Hwang Nahee,Yoon Bo Kyung,Chun Kyu-Hye,Kim Hyeonhui,Lee Yoseob,Kim Jae-Won,Jeon Hyeonuk,Kim Tae-Hyun,Kim Mi-Young,Fang Sungsoon,Cheong Jae-Ho,Kim Jae-woo 생화학분자생물학회 2023 Experimental and molecular medicine Vol.55 No.-
Despite advances in cancer therapy, the clinical outcome of patients with gastric cancer remains poor, largely due to tumor heterogeneity. Thus, finding a hidden vulnerability of clinically refractory subtypes of gastric cancer is crucial.
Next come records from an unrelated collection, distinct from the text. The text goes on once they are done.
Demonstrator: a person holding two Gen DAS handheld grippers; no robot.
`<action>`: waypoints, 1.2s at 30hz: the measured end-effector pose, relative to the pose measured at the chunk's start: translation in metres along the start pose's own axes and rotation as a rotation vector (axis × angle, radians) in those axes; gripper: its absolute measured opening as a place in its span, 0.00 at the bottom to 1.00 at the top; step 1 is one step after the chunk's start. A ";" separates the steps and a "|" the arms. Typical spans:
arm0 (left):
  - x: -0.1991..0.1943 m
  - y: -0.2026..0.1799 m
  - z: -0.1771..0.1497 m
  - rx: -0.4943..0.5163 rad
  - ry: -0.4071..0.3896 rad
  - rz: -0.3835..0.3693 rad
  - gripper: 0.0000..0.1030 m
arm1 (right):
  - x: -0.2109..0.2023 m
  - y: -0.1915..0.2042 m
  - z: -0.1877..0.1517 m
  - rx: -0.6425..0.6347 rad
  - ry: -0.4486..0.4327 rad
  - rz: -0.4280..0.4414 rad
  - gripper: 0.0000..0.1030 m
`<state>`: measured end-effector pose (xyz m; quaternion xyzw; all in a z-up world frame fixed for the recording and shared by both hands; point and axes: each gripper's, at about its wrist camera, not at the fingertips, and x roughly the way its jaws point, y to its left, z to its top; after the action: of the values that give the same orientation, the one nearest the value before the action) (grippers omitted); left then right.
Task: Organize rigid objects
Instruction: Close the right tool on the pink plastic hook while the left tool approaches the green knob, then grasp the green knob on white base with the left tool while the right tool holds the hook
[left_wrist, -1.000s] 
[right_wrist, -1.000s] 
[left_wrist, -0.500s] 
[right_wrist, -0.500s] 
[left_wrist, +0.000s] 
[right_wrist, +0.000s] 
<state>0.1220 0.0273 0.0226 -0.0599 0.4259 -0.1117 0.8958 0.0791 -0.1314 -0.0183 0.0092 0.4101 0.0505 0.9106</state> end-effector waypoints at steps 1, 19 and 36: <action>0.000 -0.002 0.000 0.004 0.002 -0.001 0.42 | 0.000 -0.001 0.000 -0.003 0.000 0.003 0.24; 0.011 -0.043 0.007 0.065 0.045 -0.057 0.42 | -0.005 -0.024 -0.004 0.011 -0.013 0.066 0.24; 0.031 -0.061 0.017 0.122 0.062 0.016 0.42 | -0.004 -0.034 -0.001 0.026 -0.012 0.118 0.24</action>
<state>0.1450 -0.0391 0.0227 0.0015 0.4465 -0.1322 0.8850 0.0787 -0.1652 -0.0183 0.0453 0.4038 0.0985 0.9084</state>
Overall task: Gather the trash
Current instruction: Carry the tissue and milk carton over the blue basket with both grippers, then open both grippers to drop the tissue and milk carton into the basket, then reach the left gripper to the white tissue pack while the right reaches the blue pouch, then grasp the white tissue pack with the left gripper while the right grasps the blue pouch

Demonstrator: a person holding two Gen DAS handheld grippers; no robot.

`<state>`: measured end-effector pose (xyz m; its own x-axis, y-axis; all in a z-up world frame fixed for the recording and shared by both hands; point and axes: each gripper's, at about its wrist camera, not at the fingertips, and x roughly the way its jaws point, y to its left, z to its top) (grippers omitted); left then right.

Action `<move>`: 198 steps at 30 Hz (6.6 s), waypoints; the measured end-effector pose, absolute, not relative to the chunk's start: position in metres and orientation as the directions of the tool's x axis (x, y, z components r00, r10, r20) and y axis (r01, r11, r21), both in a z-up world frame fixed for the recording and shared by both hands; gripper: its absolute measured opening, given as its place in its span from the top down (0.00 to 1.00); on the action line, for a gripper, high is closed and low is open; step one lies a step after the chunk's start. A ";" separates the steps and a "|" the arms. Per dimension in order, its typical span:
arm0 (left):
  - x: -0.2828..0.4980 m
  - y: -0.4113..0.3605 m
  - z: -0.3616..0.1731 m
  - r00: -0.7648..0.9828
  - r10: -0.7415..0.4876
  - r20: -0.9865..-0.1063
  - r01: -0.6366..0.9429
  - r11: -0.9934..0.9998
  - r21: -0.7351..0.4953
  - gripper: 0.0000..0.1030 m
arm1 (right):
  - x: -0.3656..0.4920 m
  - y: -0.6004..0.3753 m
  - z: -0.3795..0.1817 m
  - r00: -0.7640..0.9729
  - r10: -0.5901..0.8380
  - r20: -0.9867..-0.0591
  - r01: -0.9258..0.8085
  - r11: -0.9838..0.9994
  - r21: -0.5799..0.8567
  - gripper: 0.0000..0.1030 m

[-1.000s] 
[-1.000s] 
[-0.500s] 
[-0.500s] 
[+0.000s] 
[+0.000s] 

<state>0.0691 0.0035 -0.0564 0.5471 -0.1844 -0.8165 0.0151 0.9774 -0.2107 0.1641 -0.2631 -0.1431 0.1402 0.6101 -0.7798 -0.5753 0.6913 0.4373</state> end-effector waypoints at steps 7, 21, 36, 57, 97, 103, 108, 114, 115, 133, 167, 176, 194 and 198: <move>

Here, we report that chemoresistant gastric cancer cells rely heavily on endocytosis, facilitated by caveolin-1, for survival. caveolin-1 was highly upregulated in the most malignant stem-like/EMT/mesenchymal (SEM)-type gastric cancer cells, allowing caveolin-1-mediated endocytosis and utilization of extracellular proteins via lysosomal degradation. Downregulation of caveolin-1 alone was sufficient to induce cell death in SEM-type gastric cancer cells, emphasizing its importance as a survival mechanism. Consistently, chloroquine, a lysosomal inhibitor, successfully blocked caveolin-1-mediated endocytosis, leading to the marked suppression of tumor growth in chemorefractory gastric cancer cells in vitro, including patient-derived organoids, and in vivo. Together, our findings suggest that caveolin-1-mediated endocytosis is a key metabolic pathway for gastric cancer survival and a potential therapeutic target.